Of course, collecting metrics is good, but the next presentation on the list, from Ola Lidmark Eriksson, seeks to look at how volatile key performance indicators are. Titled “Volatility and calculation of risk-adjusted return in football scouting”, it’ll take inspiration from the financial sector* to see which players are more consistent than others.
*Mention of the application of financial practises to football is a good chance to plug friend-of-the-newsletter Tiotal Football’s newsletter, Absolute Unit
Rounding out the list of five presentations is Vignesh Jayanth, with “Identifying and evaluating strategies for successfully penetrating a high opposition press from short goal kicks, played inside the box, to move the ball into the opposition half”.
This is the second of the club-led proposals. Not only is this Vignesh’s second year presenting in a row, it’s the second successive year presenting one of the club-led proposals. He’s one of those rare smart people who is as much into knowing about football as data science.
Finally, there’s the Dr. Garry Gelade Award winner, named after the late early leader in the field and fixture of Forums, given to recognise an outstanding submission from a university undergraduate. Laurynas Raudonius’ findings “Recognizing and evaluating opportunities in counterattacks using tracking data” will be shown as a virtual poster during the event.
The predominant theme of this year’s Forum is tracking data, but another is specificity into phase of play. Add StatsBomb’s announcement into the mix and the themes stay pretty similar: going beyond event data, and specificity into phase of play. One of the metrics that StatsBomb’s 360 post mentioned is “Defensive shape around every event”. It’s not clear what shape that will be in, but it sounds like ‘this pass was against a settled defence, that pass was in transition’.
Hell, add in Tom Worville’s piece and the themes are exactly the same:
- Going beyond event data (in-stadium(?) tracking data for Stats Perform, freeze frames for StatsBomb, tracking data from broadcast footage for Worville and Sportlogiq)
- Specificity into phase (for Worville’s piece, the types of running information he’s looking at give a nice indication into how different players might be used in different types of phases)
And then maybe the article on Ashwin Raman adds in a third, which might come into sharper focus amidst this pandemic: it doesn’t matter who or where you are to work in this field.
Raman is a teenager in Bangalore; some of the Stats Perform Forum presenters hail from India, the US, and mainland Europe; Sportlogiq are a Canadian company, and Worville himself started off, much like Raman, as a guy on Twitter; StatsBomb was a blog before it was a data provider.
You do need the skills required — skim through the list of Forum presenters to see how many of them are working full-time in data science somewhere — and I won’t pretend that the acquisition of these skills is a perfectly fair meritocracy.

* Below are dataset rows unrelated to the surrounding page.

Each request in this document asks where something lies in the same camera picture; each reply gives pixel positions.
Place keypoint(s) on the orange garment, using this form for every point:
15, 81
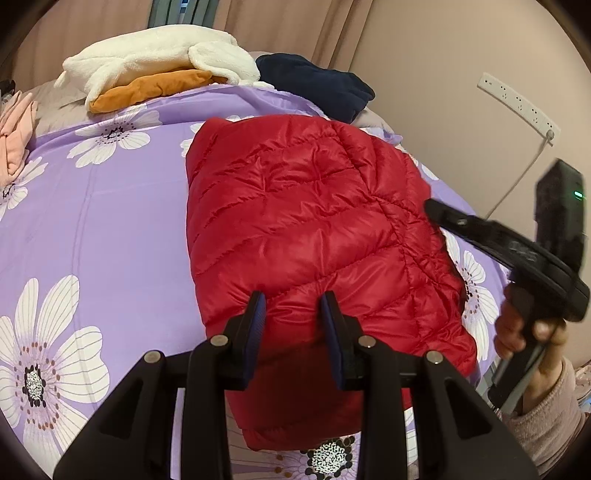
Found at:
147, 87

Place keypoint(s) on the grey bed sheet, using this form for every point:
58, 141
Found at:
60, 108

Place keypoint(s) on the teal curtain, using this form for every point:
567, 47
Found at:
168, 11

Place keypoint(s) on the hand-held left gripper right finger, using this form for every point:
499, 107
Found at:
330, 337

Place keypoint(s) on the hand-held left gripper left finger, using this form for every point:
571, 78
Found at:
258, 332

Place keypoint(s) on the red puffer jacket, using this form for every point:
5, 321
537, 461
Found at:
300, 221

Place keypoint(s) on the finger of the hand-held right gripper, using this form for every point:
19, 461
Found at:
457, 224

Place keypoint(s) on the navy fleece garment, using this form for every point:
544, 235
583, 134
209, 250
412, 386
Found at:
314, 78

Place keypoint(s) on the person's right forearm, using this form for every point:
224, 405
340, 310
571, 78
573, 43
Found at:
549, 424

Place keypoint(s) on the pink garment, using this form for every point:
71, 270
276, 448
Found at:
16, 134

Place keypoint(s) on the white fleece garment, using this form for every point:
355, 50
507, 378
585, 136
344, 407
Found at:
138, 53

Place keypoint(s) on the pink curtain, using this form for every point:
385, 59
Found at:
92, 27
277, 23

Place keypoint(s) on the person's right hand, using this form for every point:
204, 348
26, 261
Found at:
551, 334

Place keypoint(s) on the white power strip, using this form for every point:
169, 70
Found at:
517, 102

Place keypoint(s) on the purple floral blanket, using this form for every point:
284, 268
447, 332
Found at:
115, 221

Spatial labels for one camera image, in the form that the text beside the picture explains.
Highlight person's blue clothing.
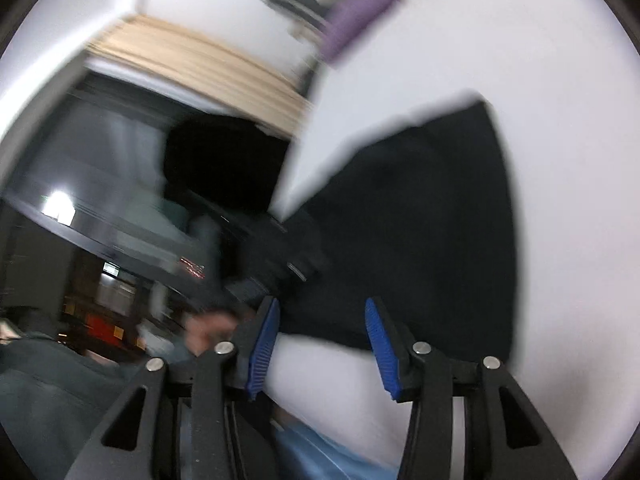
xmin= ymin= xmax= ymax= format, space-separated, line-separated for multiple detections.
xmin=272 ymin=417 xmax=401 ymax=480

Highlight beige curtain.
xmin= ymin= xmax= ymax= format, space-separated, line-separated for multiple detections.
xmin=86 ymin=14 xmax=313 ymax=137

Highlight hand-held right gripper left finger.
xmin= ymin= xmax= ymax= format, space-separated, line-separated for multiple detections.
xmin=65 ymin=296 xmax=281 ymax=480

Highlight black denim pants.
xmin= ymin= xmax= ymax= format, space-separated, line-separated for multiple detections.
xmin=267 ymin=101 xmax=518 ymax=363

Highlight person's left hand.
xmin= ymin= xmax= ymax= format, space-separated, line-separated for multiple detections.
xmin=186 ymin=309 xmax=242 ymax=357

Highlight glass window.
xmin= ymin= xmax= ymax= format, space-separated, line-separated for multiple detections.
xmin=0 ymin=67 xmax=281 ymax=361

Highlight bed with white sheet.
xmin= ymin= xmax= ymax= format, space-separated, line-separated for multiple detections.
xmin=260 ymin=0 xmax=637 ymax=478

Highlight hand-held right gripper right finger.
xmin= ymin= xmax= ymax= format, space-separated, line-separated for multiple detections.
xmin=365 ymin=297 xmax=576 ymax=480

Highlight purple cushion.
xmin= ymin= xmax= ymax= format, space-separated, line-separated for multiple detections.
xmin=319 ymin=0 xmax=402 ymax=65

However, there was a time when professional football was too club-like to admit even the predominantly white male analytics nerds. Professional football is now, increasingly, not so club-like anymore, and the analytics sphere isn’t quite so restricted in who’s involved. It’s not perfect, but the realisation of that third theme felt quite inspirational to me and I hope — for those just recently approaching it — football analytics is a welcoming space.